**Task instructions**
Only certain lines below are wanted: those starting at the line containing "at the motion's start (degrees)" and ending at the line containing "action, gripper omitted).", both included, each retyped exactly.

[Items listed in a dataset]
________

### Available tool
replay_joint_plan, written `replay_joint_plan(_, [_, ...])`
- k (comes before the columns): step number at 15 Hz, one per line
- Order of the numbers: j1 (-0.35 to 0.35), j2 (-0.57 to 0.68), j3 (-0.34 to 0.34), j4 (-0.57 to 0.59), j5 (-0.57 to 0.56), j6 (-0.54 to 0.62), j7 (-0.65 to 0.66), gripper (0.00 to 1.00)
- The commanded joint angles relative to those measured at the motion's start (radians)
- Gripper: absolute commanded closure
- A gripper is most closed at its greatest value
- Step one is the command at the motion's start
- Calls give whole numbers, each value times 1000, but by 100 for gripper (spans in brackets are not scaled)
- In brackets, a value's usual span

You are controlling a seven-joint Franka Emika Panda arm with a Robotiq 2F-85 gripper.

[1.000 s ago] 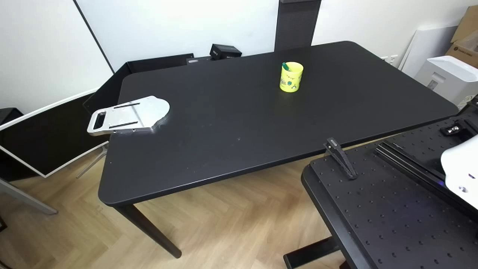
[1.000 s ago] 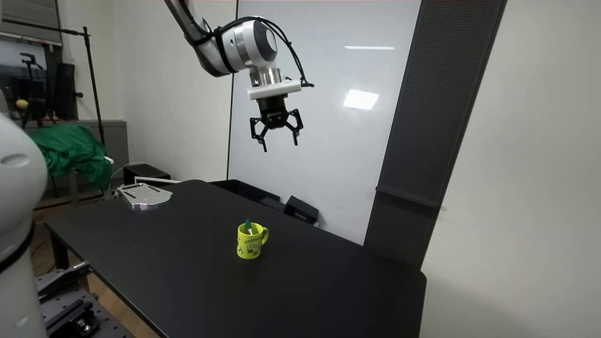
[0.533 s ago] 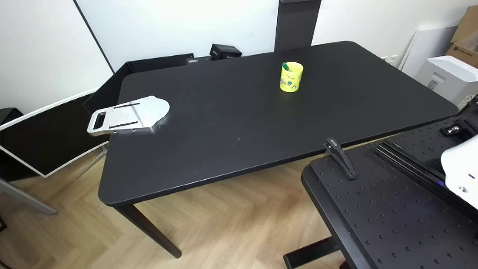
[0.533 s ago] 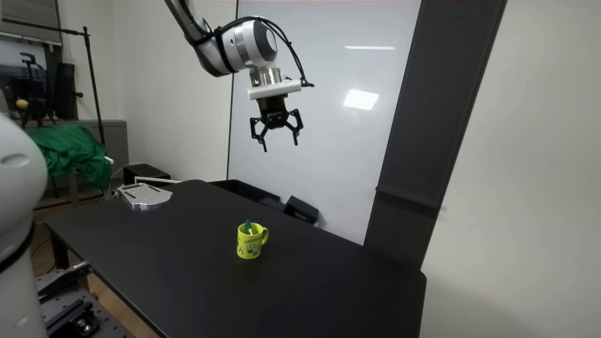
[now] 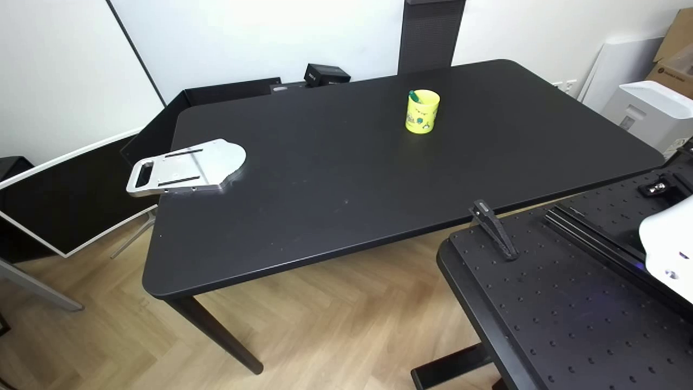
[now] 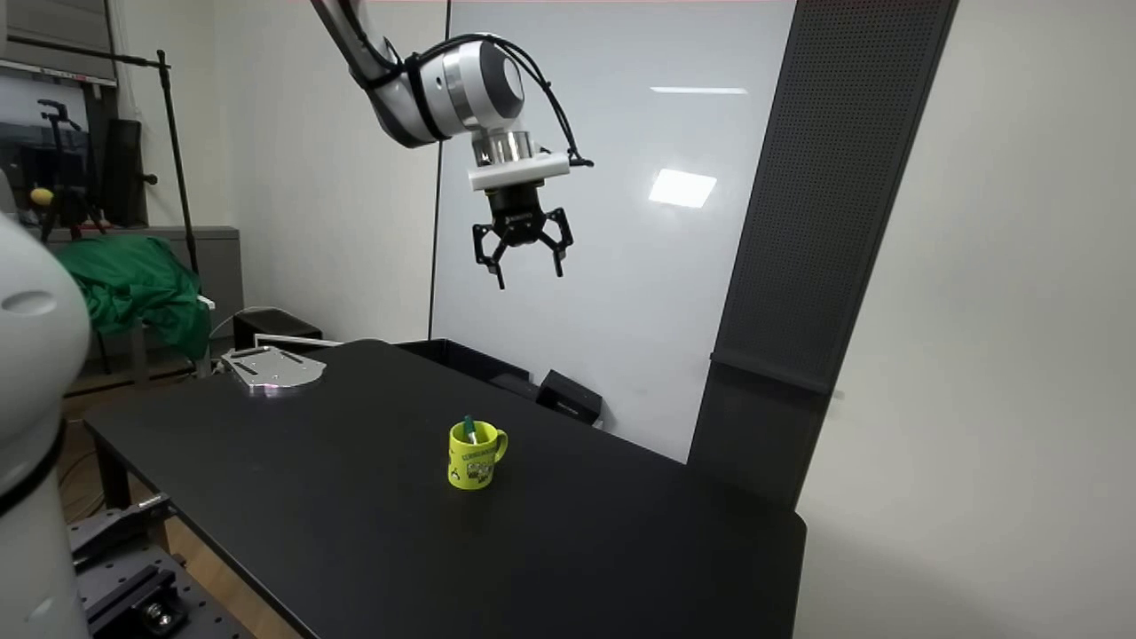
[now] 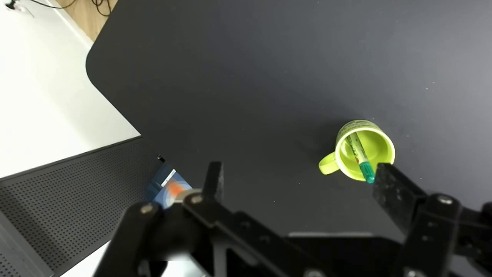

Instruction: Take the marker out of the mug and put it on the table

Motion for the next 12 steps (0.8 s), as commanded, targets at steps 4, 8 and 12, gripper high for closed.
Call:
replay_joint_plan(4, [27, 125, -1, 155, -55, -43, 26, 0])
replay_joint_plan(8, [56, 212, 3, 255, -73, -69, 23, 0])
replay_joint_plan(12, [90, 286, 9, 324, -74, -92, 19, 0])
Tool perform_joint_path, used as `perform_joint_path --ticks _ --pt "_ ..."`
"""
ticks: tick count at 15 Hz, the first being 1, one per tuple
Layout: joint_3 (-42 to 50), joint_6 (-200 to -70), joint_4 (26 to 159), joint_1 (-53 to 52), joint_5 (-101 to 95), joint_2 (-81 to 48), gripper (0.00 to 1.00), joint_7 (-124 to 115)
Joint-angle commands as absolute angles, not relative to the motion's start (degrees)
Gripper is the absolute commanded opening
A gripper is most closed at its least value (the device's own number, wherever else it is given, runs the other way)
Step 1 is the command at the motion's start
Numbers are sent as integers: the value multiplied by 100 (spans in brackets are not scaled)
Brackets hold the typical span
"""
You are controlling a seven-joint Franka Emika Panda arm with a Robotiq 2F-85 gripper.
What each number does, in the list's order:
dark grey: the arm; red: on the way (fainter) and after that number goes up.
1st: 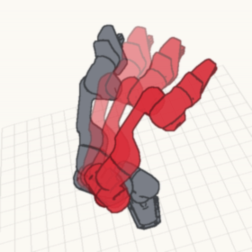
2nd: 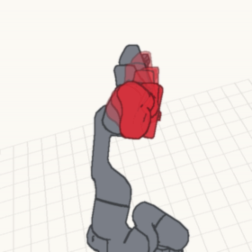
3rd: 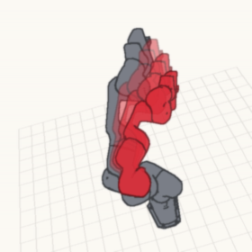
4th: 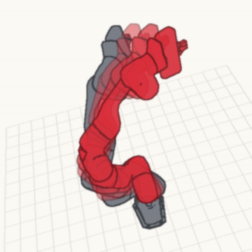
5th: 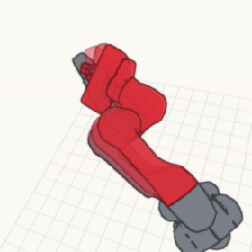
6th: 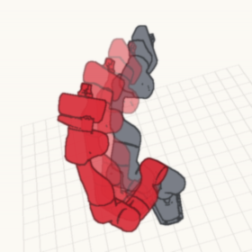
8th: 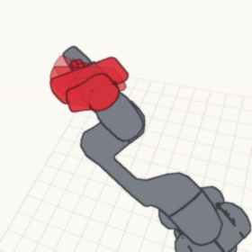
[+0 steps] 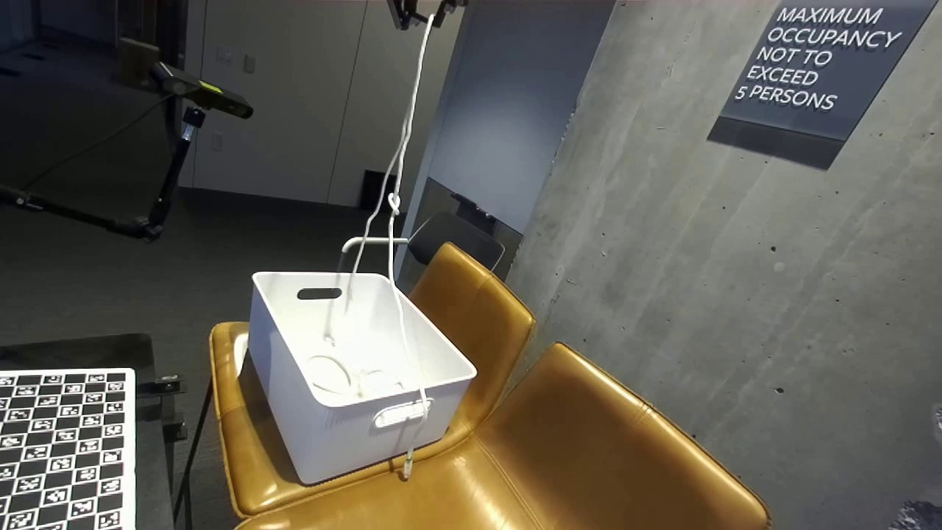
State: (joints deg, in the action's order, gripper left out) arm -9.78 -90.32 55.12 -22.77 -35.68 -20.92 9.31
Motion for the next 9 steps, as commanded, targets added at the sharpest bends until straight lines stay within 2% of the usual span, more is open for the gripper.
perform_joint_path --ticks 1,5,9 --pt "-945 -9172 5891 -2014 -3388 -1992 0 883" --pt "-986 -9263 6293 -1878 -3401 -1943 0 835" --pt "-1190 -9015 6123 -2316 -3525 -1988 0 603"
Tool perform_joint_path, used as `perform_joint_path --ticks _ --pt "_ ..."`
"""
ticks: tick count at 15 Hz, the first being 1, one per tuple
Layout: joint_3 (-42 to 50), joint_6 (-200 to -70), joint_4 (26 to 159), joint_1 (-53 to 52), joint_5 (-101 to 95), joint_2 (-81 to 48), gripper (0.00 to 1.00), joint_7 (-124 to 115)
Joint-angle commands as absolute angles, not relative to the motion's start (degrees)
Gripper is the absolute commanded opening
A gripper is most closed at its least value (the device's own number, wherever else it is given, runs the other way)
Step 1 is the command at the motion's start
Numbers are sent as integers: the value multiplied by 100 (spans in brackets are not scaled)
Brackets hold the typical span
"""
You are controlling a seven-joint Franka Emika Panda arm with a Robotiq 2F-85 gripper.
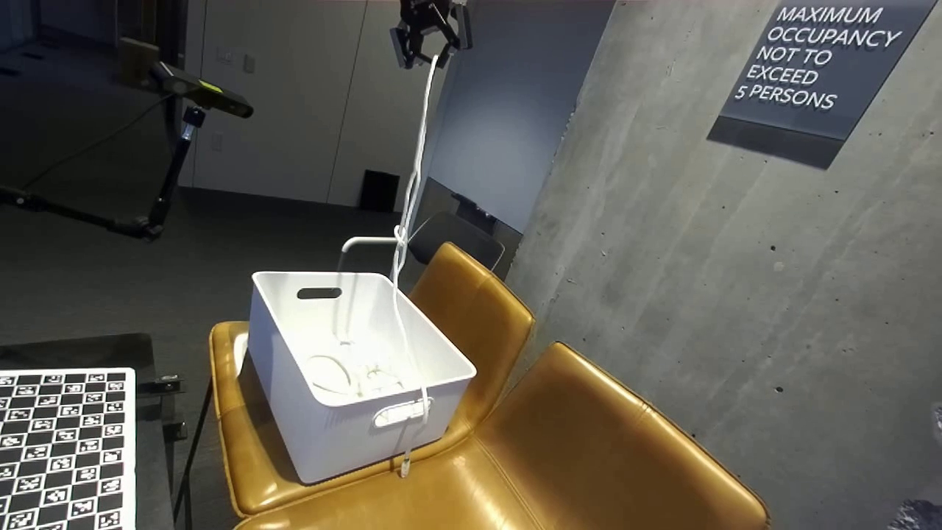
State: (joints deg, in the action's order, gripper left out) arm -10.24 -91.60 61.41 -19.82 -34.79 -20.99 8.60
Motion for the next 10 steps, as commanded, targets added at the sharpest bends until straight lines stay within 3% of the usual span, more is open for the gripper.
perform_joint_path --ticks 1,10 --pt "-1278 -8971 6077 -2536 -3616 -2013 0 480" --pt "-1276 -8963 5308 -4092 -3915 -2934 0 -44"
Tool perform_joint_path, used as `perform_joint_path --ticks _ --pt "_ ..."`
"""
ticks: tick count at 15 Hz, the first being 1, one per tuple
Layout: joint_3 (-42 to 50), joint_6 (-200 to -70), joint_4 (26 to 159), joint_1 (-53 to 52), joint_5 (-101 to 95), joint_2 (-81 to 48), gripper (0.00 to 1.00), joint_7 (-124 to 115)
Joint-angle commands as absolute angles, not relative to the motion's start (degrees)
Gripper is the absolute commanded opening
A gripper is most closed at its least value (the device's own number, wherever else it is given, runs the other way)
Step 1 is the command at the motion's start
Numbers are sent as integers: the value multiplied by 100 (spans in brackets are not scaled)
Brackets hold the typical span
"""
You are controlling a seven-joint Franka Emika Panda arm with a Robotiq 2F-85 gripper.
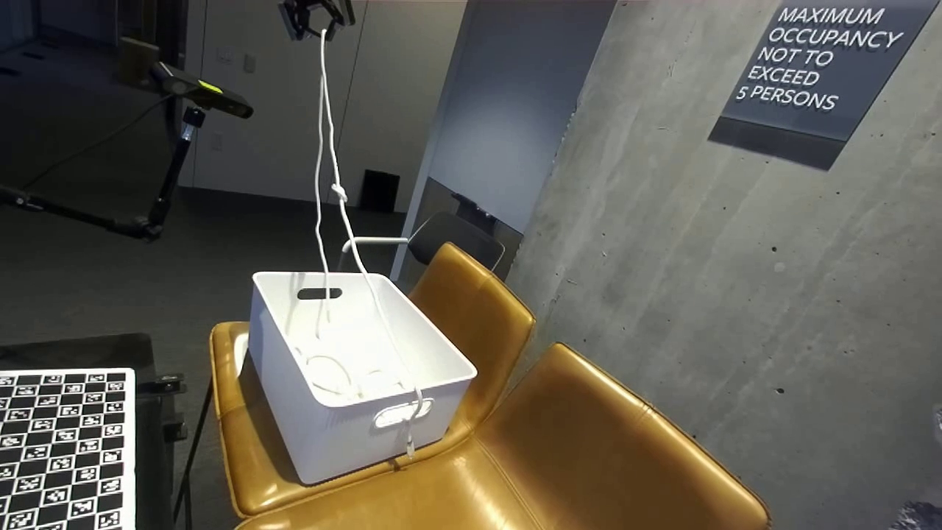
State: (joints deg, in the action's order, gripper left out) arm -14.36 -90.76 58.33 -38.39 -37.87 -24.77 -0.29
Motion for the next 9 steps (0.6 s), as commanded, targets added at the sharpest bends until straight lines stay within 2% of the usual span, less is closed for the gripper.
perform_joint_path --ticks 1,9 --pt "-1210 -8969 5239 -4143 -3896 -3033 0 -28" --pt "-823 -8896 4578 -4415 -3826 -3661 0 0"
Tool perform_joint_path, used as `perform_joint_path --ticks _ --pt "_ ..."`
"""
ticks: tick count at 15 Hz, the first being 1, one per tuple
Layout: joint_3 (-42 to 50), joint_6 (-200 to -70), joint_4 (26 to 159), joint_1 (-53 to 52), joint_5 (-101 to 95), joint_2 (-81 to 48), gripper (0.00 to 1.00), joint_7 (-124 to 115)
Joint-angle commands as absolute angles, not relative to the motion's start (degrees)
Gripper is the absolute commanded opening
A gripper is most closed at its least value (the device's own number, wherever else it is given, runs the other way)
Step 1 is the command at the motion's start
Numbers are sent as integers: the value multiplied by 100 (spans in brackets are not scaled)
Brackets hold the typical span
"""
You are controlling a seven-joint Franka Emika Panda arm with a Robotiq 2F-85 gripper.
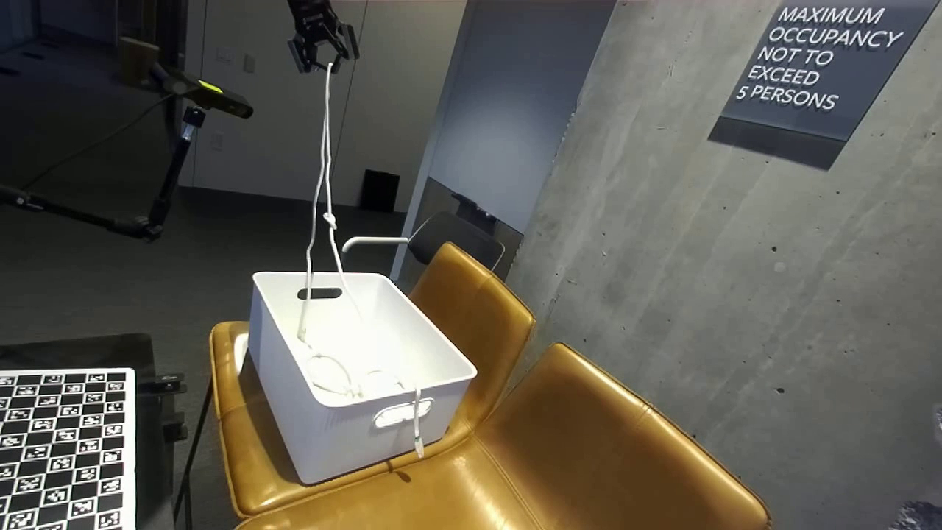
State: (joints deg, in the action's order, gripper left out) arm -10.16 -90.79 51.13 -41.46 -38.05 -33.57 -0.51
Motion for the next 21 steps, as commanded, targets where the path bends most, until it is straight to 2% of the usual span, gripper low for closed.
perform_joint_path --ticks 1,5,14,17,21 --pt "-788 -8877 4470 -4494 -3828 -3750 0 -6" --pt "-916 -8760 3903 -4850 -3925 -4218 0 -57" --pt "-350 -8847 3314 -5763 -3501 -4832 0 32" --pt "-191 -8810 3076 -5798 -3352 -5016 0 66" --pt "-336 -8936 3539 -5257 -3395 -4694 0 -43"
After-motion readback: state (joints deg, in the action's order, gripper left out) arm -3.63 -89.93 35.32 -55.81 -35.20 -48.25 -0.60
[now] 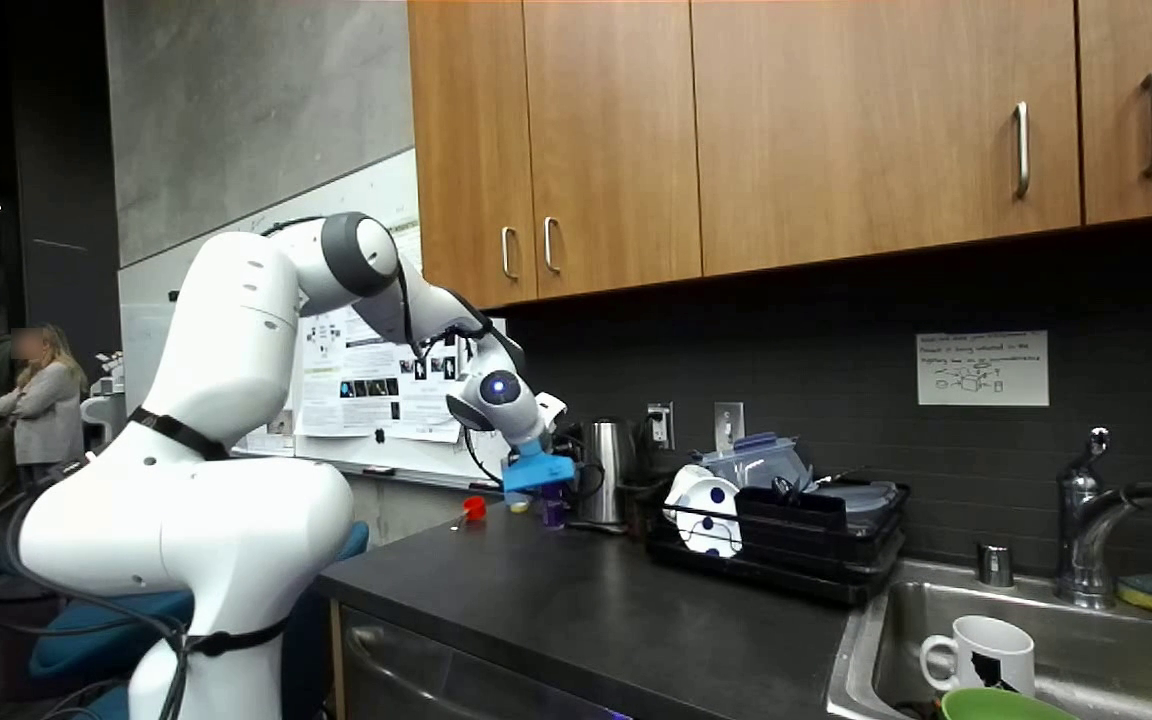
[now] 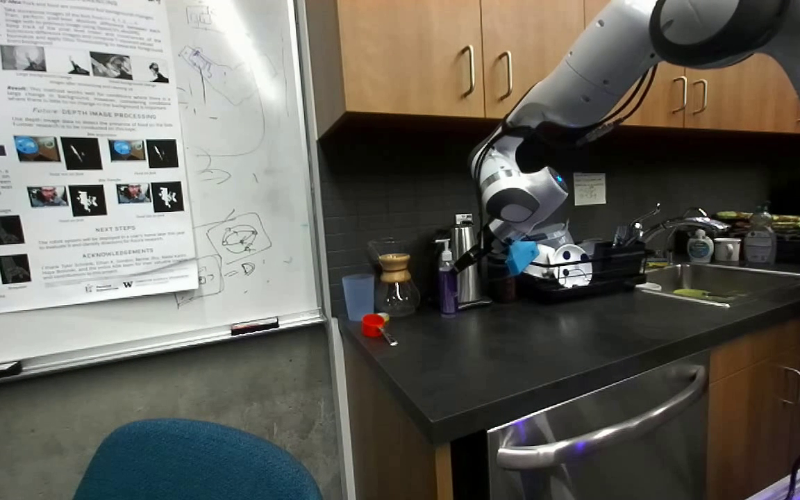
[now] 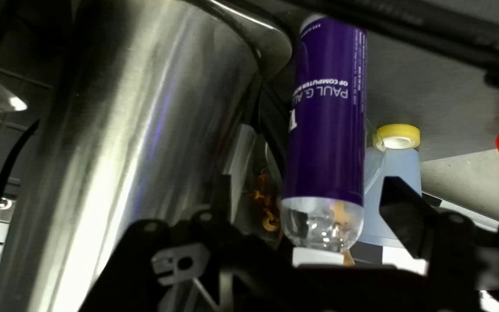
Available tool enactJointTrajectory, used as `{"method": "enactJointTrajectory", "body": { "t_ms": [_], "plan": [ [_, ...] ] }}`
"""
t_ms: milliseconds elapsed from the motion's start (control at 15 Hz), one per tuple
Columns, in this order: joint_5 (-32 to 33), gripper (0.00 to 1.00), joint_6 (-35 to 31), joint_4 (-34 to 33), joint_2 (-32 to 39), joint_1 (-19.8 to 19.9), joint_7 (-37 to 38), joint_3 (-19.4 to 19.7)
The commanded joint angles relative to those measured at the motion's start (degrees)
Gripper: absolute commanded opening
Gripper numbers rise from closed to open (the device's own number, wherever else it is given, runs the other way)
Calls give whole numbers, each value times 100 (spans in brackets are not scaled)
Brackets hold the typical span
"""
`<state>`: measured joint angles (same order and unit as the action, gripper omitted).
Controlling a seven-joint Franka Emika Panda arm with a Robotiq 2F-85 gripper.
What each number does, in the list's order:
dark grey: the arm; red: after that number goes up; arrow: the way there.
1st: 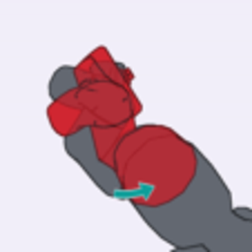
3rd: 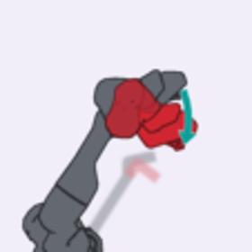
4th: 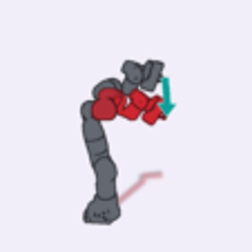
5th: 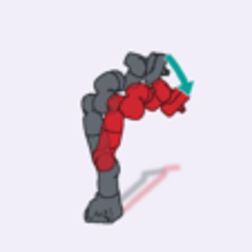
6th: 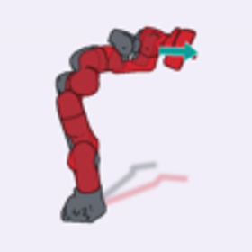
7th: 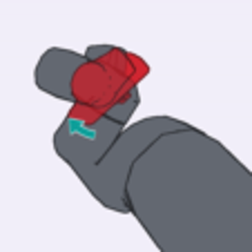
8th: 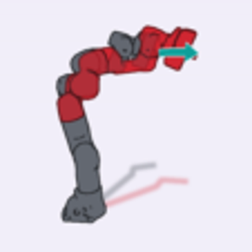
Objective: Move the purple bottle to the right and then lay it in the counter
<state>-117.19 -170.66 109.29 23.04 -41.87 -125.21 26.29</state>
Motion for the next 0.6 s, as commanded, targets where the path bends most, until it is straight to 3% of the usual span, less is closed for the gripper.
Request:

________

**Task response**
The commanded joint angles relative to those measured at the motion's start (degrees)
Gripper: absolute commanded opening
Gripper numbers rise from closed to open (the device's own number, wherever else it is given, runs the other way)
Calls give whole numbers, each value times 100 (spans in brackets are not scaled)
Brackets hold the typical span
"""
`<state>`: measured joint angles (same order and unit as the action, gripper omitted).

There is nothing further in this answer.